> _What the exercise asks_: The word "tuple" may appear in some lines of the data; copy every such line.

> _The records_:
- - -

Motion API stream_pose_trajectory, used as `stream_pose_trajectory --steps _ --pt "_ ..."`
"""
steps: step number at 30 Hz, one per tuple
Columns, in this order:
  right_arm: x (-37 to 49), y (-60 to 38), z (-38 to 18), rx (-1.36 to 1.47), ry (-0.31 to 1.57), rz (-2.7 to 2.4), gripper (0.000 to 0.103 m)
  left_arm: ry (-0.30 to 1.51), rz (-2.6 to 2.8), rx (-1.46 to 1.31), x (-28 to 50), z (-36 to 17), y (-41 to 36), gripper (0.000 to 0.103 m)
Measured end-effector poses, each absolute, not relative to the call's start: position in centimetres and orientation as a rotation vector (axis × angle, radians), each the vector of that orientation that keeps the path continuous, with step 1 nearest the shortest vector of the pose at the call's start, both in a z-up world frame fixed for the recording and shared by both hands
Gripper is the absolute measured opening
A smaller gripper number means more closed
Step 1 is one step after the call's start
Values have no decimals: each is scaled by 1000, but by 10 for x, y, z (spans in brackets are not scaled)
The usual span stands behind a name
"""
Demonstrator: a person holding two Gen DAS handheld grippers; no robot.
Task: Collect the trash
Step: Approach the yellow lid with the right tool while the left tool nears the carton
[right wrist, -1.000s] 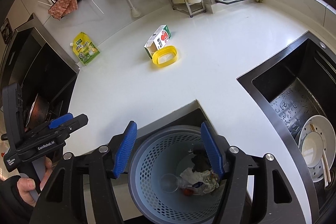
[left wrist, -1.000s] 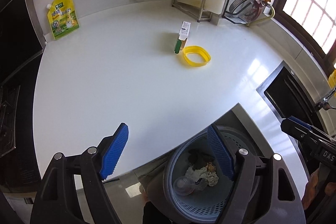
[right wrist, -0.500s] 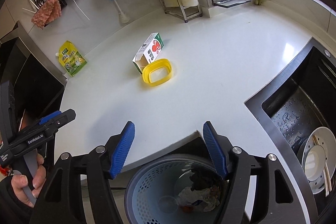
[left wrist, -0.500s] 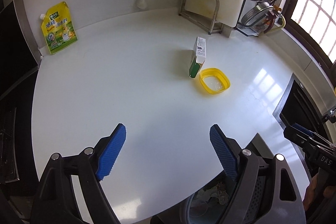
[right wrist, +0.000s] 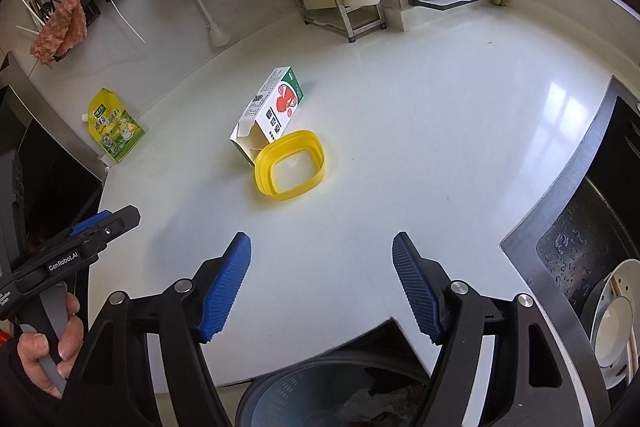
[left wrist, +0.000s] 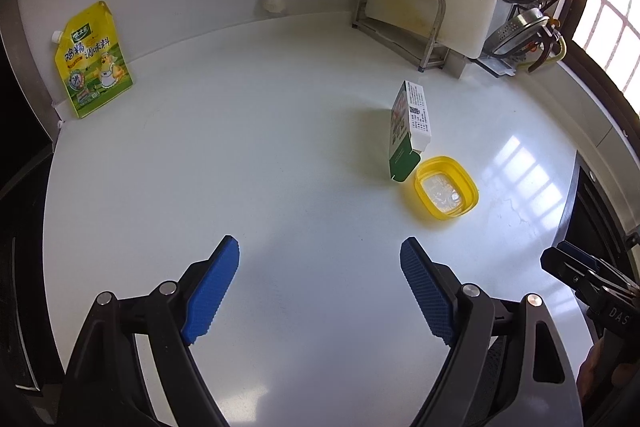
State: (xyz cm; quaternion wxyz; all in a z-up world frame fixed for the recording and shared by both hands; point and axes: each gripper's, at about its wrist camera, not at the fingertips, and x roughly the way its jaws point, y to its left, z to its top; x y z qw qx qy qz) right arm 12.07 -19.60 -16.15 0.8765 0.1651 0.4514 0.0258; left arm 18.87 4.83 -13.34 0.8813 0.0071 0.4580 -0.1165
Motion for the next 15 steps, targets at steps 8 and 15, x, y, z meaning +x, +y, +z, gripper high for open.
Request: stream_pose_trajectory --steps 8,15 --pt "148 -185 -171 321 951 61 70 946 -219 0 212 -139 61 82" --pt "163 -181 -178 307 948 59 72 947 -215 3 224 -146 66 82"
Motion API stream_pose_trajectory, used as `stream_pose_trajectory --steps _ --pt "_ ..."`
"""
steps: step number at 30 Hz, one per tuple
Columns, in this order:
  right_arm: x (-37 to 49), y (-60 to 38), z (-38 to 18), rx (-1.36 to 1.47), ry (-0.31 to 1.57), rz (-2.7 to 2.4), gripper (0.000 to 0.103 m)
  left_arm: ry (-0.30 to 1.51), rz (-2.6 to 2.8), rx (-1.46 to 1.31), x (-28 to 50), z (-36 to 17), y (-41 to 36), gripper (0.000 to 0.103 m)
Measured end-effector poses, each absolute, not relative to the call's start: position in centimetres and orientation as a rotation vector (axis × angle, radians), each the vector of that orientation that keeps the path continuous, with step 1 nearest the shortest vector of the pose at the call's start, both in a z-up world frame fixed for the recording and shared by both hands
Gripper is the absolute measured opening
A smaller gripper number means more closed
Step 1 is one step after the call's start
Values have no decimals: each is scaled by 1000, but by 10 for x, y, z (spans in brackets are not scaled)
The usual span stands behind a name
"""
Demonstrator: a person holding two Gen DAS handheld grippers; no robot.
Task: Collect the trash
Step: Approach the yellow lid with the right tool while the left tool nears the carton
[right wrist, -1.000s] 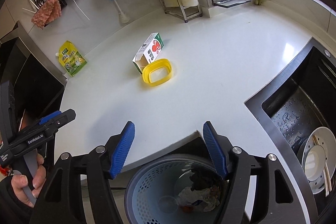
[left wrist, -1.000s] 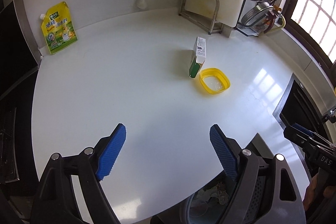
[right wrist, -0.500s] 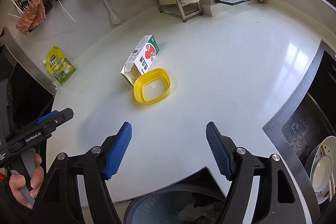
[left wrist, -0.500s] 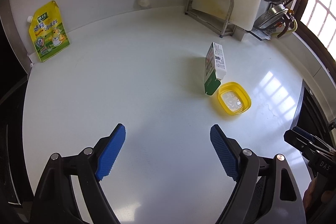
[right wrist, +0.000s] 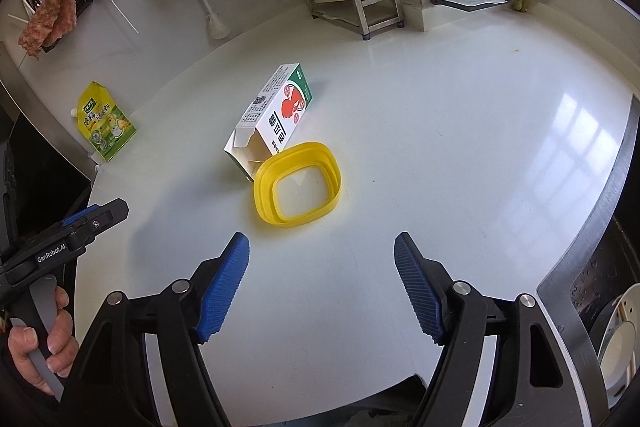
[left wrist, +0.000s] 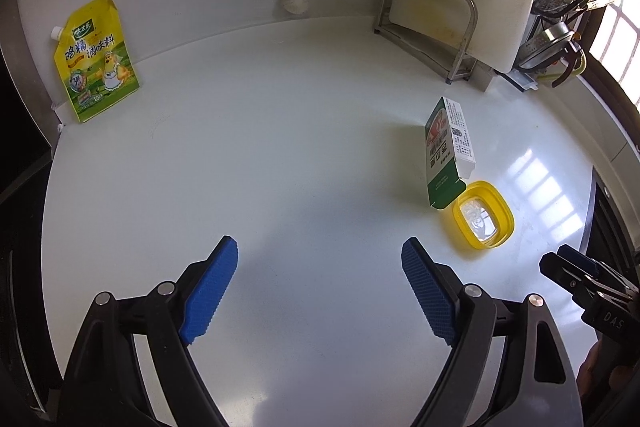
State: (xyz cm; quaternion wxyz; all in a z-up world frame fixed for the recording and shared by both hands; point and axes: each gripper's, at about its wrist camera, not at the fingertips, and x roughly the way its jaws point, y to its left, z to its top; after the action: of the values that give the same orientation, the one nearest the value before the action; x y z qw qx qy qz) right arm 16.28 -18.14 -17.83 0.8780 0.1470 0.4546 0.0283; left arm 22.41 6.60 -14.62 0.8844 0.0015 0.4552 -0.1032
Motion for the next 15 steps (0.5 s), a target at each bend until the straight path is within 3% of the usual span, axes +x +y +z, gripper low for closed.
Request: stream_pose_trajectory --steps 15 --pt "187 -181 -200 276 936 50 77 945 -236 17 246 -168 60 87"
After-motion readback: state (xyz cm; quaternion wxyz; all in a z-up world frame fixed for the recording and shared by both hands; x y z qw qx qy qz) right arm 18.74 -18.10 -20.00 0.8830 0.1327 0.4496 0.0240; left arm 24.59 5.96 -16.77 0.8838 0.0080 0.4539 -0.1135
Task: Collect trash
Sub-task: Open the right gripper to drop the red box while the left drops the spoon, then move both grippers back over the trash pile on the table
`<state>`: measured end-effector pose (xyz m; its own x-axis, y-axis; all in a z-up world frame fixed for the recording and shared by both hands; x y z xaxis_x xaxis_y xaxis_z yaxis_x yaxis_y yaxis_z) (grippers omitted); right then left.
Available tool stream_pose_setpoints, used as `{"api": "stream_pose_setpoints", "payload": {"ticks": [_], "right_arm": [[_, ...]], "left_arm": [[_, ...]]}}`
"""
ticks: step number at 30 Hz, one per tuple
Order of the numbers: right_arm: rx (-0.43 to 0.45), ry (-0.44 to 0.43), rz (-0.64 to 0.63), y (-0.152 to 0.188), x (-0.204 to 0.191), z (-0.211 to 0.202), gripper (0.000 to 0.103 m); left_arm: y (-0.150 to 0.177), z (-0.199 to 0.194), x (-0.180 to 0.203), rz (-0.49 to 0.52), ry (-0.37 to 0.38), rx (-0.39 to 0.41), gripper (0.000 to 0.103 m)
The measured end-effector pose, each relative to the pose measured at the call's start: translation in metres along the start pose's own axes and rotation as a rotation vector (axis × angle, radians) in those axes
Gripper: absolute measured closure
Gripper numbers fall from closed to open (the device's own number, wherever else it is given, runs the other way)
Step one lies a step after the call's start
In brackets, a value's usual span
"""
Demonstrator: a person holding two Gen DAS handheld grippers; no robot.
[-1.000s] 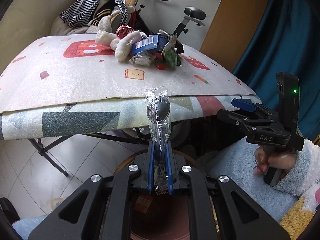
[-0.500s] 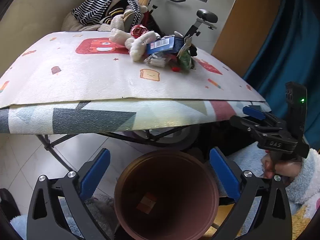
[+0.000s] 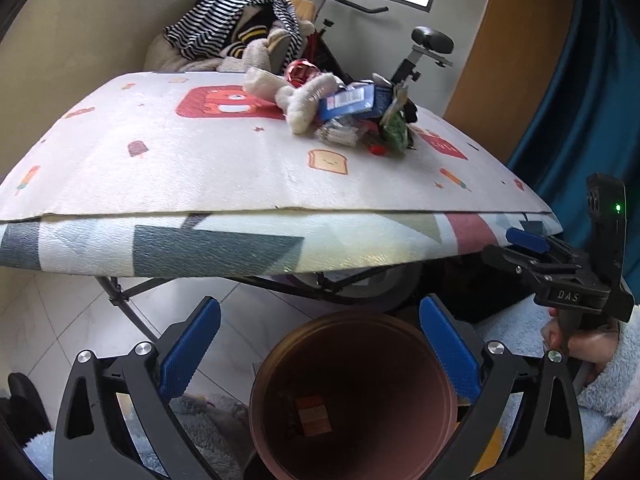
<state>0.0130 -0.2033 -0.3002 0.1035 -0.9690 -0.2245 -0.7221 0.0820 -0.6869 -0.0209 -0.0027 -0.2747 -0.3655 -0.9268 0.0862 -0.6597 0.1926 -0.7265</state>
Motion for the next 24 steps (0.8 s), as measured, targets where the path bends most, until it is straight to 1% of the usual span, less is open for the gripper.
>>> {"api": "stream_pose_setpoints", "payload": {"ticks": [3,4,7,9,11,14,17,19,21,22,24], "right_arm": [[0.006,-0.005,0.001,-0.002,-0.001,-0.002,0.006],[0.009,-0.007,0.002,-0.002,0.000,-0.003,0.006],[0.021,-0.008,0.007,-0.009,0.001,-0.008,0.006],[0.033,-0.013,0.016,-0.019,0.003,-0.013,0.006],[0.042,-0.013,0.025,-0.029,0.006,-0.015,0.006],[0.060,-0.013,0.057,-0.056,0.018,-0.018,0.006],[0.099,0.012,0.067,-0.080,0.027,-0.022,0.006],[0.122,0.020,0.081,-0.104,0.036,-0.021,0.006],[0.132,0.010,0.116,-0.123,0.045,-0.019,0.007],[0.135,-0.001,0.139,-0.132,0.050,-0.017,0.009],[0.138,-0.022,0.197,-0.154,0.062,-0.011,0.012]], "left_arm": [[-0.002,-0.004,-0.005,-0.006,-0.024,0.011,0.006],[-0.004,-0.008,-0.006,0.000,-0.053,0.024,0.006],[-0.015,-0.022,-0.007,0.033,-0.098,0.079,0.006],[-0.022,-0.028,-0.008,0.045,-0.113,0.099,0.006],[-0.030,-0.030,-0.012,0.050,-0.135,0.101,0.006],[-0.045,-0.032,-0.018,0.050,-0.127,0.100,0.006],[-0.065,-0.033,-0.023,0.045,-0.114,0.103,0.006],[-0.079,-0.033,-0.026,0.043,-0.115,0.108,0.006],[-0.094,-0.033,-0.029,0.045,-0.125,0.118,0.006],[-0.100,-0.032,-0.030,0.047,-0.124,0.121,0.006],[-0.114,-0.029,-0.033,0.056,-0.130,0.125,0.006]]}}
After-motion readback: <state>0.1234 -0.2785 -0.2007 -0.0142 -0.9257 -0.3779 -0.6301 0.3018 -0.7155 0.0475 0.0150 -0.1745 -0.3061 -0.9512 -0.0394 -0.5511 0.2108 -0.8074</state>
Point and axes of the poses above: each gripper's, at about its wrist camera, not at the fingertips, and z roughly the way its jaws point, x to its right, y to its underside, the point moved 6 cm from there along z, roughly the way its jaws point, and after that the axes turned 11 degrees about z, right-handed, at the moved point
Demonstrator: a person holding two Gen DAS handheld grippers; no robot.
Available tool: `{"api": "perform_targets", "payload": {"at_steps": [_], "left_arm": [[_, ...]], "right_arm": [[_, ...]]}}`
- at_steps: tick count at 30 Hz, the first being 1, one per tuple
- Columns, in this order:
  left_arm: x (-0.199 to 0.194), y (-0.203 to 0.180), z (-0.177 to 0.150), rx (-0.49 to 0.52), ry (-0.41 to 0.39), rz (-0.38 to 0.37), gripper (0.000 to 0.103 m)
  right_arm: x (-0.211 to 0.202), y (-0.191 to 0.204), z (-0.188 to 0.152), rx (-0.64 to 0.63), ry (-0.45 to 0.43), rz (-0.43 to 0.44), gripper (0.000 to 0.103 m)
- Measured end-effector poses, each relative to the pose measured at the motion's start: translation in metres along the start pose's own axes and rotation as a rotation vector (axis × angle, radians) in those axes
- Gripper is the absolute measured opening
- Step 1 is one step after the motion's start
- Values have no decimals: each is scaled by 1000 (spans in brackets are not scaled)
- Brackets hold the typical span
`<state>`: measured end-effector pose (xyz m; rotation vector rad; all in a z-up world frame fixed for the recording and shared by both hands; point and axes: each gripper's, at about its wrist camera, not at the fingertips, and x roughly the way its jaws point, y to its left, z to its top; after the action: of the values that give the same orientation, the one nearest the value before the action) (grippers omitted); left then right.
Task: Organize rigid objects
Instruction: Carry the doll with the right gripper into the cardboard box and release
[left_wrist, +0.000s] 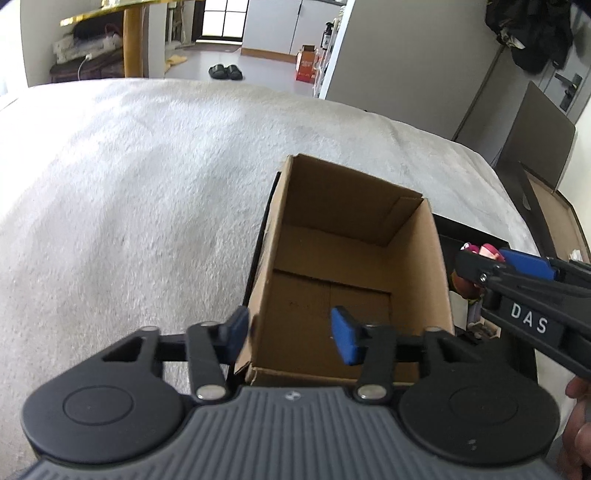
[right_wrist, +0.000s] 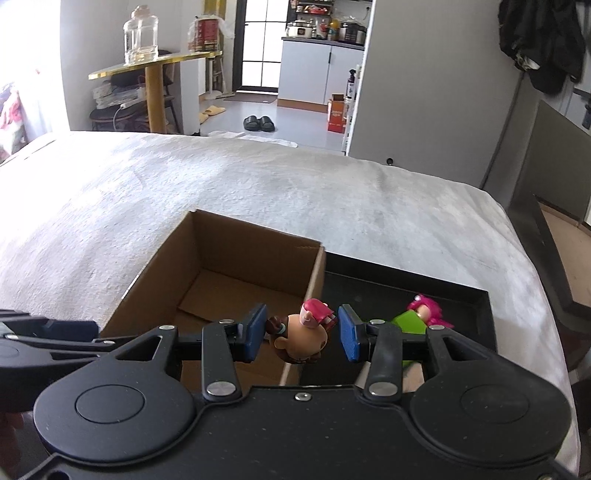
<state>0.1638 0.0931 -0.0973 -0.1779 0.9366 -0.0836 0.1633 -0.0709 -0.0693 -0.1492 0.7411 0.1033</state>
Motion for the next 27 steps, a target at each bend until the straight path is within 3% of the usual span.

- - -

> _Task result_:
steps: step number at 30 Hz, one per tuple
steps: step number at 30 Hz, one per tuple
ticks: step number at 30 Hz, one per tuple
- at_steps: tick count at 30 Hz, the first being 1, one per tuple

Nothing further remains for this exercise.